Hmmm.. I haven't heard anything on her - guess I'm not up to par on my celeb news lately.



But is it true that you'll get stretch marks and gain weight in only those 3 weeks?? I've never heard of that before.. I figured it all came on gradually throughout the 9 mos. not just in 3 weeks - but then again, I'm not too savvy on that topic


----------



## Mod_squad (Aug 30, 2005)

As long as the baby is ok, then I don't really care what she does.


----------



## nydoll23 (Aug 30, 2005)

Originally Posted by *usersassychick0* You have been misinformed I think, in the video that wasn't her belly it was just stuffed, that video was done 2 weeks before she even knew she was pregnant, it said on her little show.
And I don't want to sound like the b*tch, but where did even you hear that she was going in 3 weeks early? Cause I have also read that she wants her birth to be underwater( I know it sounds crazy but its safe) and I don't understand how they can do a c-section underwater.
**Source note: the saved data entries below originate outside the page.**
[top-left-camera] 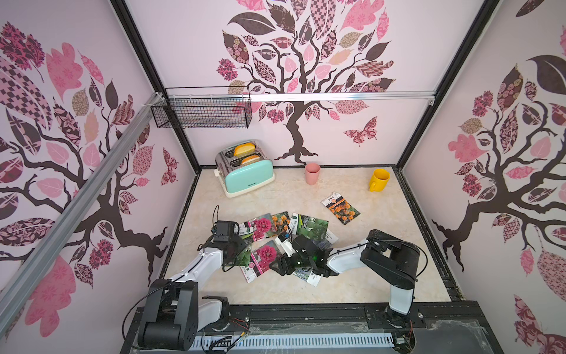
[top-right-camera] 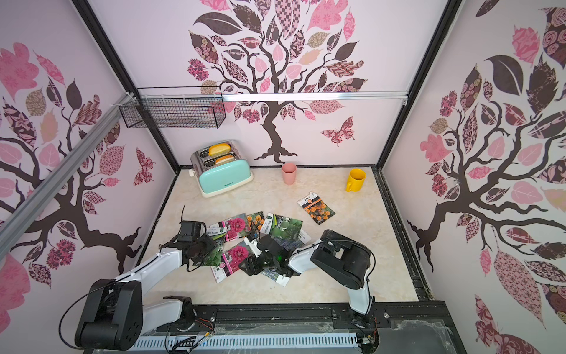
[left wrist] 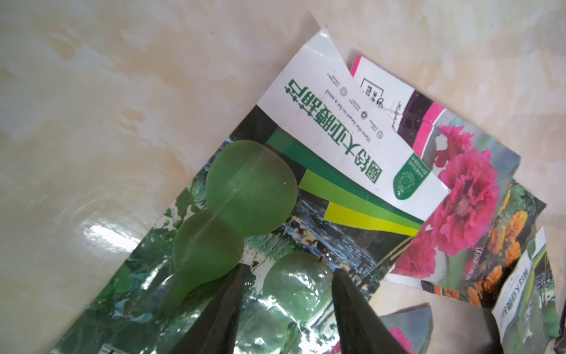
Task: Arrange the seed packets in a row
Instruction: Move the seed packets from the center of the board.
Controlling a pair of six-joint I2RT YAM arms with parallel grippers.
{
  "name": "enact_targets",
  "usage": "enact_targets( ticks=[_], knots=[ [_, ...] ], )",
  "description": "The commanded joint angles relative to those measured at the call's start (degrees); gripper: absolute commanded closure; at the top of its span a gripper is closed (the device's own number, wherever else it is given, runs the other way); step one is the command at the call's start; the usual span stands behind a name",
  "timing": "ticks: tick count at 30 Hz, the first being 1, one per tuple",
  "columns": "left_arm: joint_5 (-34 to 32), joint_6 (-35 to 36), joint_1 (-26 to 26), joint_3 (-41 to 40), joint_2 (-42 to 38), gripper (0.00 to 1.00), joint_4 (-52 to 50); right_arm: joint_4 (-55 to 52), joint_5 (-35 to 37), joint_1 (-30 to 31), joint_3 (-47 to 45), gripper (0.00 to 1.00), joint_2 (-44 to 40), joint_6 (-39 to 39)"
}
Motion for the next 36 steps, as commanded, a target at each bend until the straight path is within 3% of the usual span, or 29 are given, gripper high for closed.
enact_targets(
  ticks=[1, 10, 18, 23, 30, 36],
  knots=[
    [-0.85, -0.57, 1.23, -0.76, -0.69, 0.49, -0.10, -7.89, 7.90, -2.23, -2.94, 0.35, -2.71, 1.17],
    [-0.96, -0.34, 4.93, -0.42, -0.78, 0.48, -0.21, -12.27, 13.27, -10.03, -10.97, 0.35, -13.49, 1.11],
    [-1.36, 2.04, 5.72, 3.23, -3.02, 0.48, -3.12, -16.83, 15.68, -10.99, -12.23, 0.32, -26.71, -2.31],
    [-6.54, 1.93, -3.92, 8.41, -4.01, 0.47, -7.75, -18.15, 12.68, -13.00, -12.17, 0.29, -32.69, -1.94],
    [-6.77, -4.96, -17.09, 7.67, 1.02, 0.47, -2.56, -20.11, 7.07, -18.36, -12.27, 0.27, -35.97, -1.90],
    [-5.12, -7.10, -21.63, 6.59, 8.24, 0.47, 2.08, -19.67, 5.30, -19.34, -13.29, 0.27, -35.76, -1.80]
  ],
)
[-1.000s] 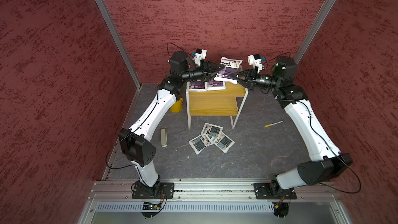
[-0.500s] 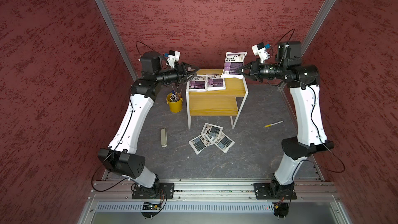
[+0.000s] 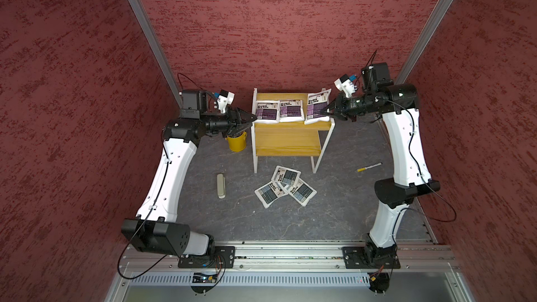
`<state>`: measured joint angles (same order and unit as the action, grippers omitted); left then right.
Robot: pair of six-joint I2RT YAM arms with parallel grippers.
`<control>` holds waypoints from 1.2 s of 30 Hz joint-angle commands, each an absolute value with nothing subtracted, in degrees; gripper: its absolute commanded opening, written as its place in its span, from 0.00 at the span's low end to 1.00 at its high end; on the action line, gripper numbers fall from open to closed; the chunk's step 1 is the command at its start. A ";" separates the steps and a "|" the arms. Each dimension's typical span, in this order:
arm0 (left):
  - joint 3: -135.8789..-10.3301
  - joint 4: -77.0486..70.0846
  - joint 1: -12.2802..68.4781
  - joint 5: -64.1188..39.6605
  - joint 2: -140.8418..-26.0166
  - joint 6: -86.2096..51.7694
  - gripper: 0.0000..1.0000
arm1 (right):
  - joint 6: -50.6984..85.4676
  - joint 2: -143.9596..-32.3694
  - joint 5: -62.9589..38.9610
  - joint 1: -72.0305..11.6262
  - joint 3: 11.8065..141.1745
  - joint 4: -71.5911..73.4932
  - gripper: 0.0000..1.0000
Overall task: Place the bagged coffee beans on the shelf by color
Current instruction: Place the bagged coffee beans on the shelf.
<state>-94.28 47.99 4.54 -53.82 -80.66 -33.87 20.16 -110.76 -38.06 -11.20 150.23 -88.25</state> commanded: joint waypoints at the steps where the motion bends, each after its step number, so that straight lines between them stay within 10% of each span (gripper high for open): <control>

I think everyone might be a little judgemental. and she's not going to have stretch marks anyways, cause I mean she's got millions of dollars it also been told she is using creams for her scars, but even then theres a lot deramtologists can do.
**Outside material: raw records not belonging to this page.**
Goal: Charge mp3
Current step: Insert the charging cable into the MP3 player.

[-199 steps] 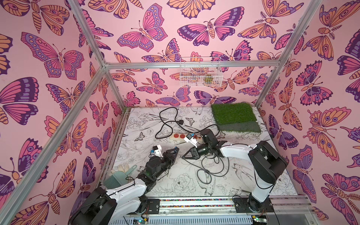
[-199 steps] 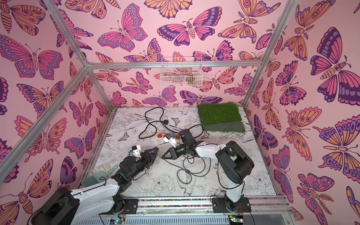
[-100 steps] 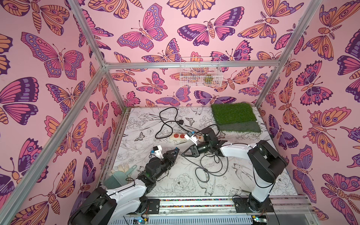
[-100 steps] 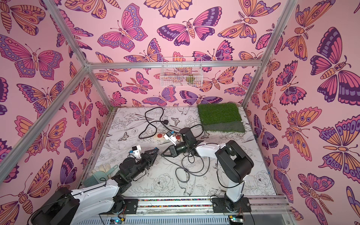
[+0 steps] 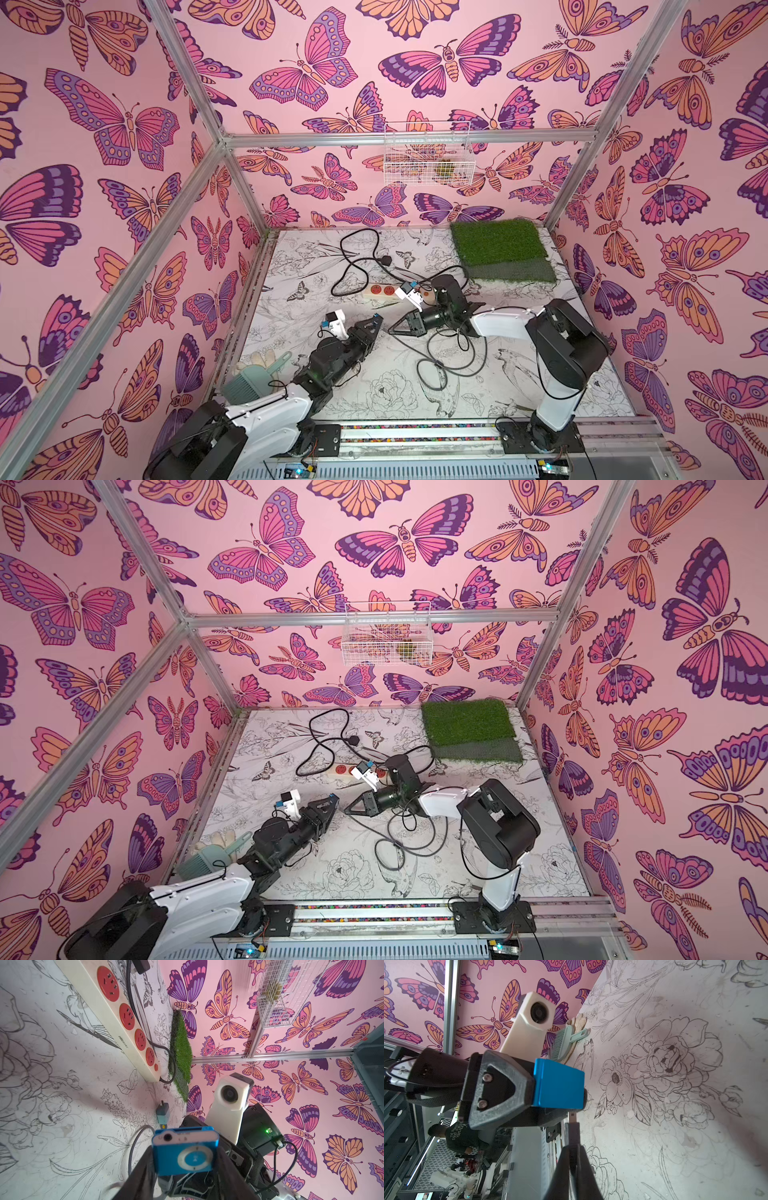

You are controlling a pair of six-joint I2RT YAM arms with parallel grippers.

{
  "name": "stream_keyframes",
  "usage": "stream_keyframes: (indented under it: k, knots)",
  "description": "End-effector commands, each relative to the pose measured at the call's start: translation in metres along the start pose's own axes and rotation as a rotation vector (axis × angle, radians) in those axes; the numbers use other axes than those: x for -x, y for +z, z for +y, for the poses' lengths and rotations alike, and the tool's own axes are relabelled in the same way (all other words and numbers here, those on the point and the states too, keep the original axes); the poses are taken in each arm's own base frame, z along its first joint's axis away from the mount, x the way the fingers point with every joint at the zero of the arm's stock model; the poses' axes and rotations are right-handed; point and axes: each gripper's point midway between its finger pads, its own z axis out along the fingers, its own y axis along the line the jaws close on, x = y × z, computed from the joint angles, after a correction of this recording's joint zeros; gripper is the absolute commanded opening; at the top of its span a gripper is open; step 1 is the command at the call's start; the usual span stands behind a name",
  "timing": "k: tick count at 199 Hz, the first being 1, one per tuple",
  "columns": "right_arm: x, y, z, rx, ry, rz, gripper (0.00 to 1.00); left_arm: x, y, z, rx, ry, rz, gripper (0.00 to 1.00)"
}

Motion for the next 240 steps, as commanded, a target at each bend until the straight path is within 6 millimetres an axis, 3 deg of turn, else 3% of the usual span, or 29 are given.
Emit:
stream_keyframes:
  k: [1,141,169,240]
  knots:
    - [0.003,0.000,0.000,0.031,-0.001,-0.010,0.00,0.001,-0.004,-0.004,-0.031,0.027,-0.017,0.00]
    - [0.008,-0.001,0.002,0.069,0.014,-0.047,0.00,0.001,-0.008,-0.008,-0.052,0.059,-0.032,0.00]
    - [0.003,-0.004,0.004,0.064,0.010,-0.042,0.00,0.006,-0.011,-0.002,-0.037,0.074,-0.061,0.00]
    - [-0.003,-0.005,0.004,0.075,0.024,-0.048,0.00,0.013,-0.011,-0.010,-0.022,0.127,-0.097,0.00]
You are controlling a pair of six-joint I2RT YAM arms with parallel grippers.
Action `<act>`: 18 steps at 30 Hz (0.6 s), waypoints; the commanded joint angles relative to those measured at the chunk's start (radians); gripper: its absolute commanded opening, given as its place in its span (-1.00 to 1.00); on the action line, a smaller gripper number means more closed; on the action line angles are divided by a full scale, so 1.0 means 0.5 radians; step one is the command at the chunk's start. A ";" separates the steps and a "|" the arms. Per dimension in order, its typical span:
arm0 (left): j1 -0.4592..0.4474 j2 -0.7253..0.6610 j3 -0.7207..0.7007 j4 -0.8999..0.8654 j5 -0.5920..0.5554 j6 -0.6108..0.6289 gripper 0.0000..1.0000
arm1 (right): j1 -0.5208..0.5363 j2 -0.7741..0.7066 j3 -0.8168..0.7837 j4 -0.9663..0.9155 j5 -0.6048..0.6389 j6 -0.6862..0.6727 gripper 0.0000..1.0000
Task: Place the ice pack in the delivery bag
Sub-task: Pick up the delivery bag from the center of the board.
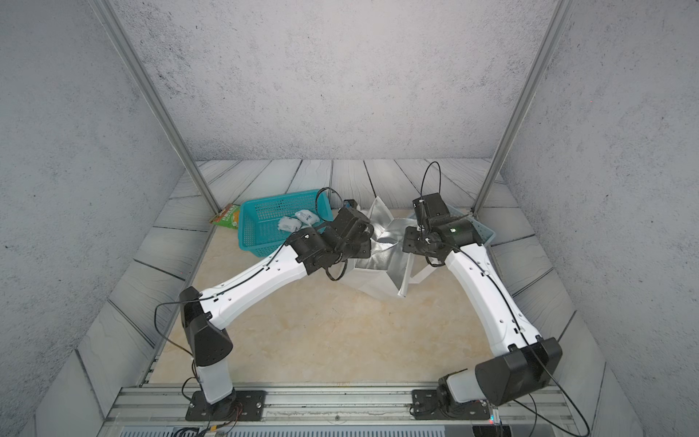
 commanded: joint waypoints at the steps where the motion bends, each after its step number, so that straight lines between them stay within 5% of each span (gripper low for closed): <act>1: -0.009 -0.080 -0.033 0.070 -0.043 0.025 -1.00 | 0.002 -0.135 -0.169 -0.008 -0.116 0.104 0.00; 7: -0.010 -0.069 -0.035 0.084 0.011 0.014 -1.00 | 0.004 -0.202 -0.294 0.087 -0.224 0.140 -0.49; 11: -0.010 -0.098 -0.068 0.129 0.056 0.058 -1.00 | 0.001 -0.255 -0.334 0.171 -0.256 0.138 -0.99; 15: 0.001 -0.222 -0.243 0.377 0.147 0.243 -1.00 | 0.001 -0.405 -0.434 0.350 -0.093 0.089 -1.00; 18: 0.087 -0.346 -0.424 0.597 0.424 0.434 -1.00 | -0.003 -0.538 -0.409 0.475 0.067 -0.022 -1.00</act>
Great points!!!how can you believe anything a tabloid says is true.Right on about the stretch marks,she prob is using creams that we never even heard of!!!I think its a lil naive and ignorant to say that someone is not going to be a good mother or that she is phony about wanting to be a mother based on what you read in a GOSSIP MAGAZINE!!!


----------



## jessica9 (Aug 30, 2005)

i was actually sort of happy for her when i found out she was pregnant because i thought after all the badmouthing in the press, she could finally live a more grounded and happy life. it's gotta be hard to grow up the way she did, you know? i wish her the best. and i do think she looks pretty big now...and if she has any stretchmarks, she should have them already. her stomach is HUGE! looks like a normal, healthy pregnant woman to me. i wish her the best. the poor girl has been through enough...
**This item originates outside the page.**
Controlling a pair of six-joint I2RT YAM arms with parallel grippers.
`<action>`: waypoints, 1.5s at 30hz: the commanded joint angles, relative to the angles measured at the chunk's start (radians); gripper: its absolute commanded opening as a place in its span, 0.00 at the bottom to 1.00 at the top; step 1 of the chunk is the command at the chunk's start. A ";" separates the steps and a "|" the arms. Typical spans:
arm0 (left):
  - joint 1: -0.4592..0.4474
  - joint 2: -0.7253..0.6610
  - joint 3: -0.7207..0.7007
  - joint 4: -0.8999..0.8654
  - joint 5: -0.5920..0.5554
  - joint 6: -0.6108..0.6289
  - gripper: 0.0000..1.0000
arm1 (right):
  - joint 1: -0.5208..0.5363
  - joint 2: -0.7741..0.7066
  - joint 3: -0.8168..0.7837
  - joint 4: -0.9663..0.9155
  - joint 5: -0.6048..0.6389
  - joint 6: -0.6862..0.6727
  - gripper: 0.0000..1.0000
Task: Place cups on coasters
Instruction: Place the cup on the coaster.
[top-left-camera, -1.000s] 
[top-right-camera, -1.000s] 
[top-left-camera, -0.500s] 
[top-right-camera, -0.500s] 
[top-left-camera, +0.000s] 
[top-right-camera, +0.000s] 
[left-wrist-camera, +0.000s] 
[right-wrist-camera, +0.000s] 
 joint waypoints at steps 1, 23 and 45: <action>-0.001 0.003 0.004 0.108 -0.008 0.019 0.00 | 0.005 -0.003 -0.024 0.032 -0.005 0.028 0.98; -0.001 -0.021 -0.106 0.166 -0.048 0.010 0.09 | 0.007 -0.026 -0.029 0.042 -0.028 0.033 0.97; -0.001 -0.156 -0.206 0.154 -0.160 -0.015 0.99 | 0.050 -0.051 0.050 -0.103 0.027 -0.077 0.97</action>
and i really hope her husband didn't just marry her for her money! what do you guys think about that?


----------



## ooonitsreekooo (Aug 30, 2005)

She's not even having a c-section... she's having an underwater kabbala birth.


----------



## schlemmerm3779 (Sep 14, 2005)

Report: Britney Spears Has Baby Boy

Last Updated:

09-14-05 at 2:32PM

NEW YORK (AP) -- Britney Spears has given birth to a baby boy, Us Weekly reported. The baby was born Wednesday by Caesarean section at the Santa Monica UCLA Medical Center in California, the magazine said. No other details were available.

A call to Spears' publicist by The Associated Press wasn't immediately returned.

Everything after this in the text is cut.